Повисло молчание. Все трое как воды в рот набрали. Аугусто размышлял: «Выдержу ли я? Не стану ли красный как мак или белый как лилия, когда ее взгляд затмит дверной проем? Вдруг у меня сердце разорвется?»
Послышался легкий шорох – так вспархивает голубка, – затем короткое обрывистое «ах!», и глаза Эухении на сияющем свежестью лице, взгляд над невесомой фигурой, которая, казалось, едва касается земли, точно некий новый, таинственный духовный свет. И Аугусто стало спокойно, немыслимо спокойно. Он прирос к креслу, как растение врастает в землю, забыл себя, растворился в таинственном духовном свете, который излучали эти глаза. И лишь услышав, как донья Эрмелинда говорит племяннице: «В гости заглянул наш друг, дон Аугусто Перес…», он пришел в себя и поднялся, принужденно улыбаясь.
– В гости заглянул наш друг, дон Аугусто Перес, который желает познакомиться с тобой…
– Значит, это вы? Тот юноша с канарейкой? – спросила Эухения.
– Да, я тот юноша с канарейкой, сеньорита, – отозвался Аугусто. Он подошел и протянул ей руку. Подумал: «Меня воспламенит ее касание!»
Но вышло иначе.

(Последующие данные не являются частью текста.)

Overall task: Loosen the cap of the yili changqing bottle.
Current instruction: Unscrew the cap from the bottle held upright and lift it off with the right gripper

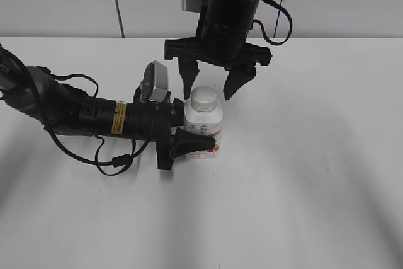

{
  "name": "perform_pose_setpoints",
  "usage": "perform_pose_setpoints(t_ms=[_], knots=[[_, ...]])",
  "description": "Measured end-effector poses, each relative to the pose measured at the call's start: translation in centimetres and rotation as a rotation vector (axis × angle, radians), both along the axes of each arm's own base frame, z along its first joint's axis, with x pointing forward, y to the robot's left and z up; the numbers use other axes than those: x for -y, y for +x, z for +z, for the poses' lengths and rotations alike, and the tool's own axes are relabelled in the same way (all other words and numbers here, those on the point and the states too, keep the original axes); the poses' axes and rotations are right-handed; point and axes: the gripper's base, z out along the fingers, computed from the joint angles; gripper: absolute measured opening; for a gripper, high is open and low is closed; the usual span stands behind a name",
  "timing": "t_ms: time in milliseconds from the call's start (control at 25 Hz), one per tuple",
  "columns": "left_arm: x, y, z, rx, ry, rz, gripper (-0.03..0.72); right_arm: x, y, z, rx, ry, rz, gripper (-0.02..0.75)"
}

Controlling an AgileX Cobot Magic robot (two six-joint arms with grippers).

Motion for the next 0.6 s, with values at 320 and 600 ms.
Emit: perform_pose_setpoints(t_ms=[320, 600], knots=[[0.0, 0.0, 0.0, 0.0, 0.0, 0.0, 0.375, -0.1, 0.0, -0.5, -0.015, 0.002, -0.002, 0.567], [0.0, 0.0, 0.0, 0.0, 0.0, 0.0, 0.375, -0.4, 0.1, -1.3, -0.044, 0.009, -0.007, 0.564]])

Его ладони коснулась белая холодная ручка, белая как снег и как снег же холодная. И Аугусто ощутил, что безмятежность волной передалась всему его существу.
Эухения села.
– Этот кабальеро… – начала пианистка.
«Этот кабальеро… этот кабальеро… – пронеслось в голове у Аугусто, – этот кабальеро! Назвать меня кабальеро! Недобрый знак!»
– Этот кабальеро, дитя мое, по счастливой случайности…
– Да-да, канарейку спас.
– Неисповедимы пути Провидения! – провозгласил анархист.
– Я говорю, что этот кабальеро, – гнула свое тетя, – по счастливой случайности познакомился с нами и оказался сыном сеньоры, которую я немного знала и весьма уважала. Этот кабальеро, практически уже друг семьи, пожелал познакомиться с тобой, Эухения.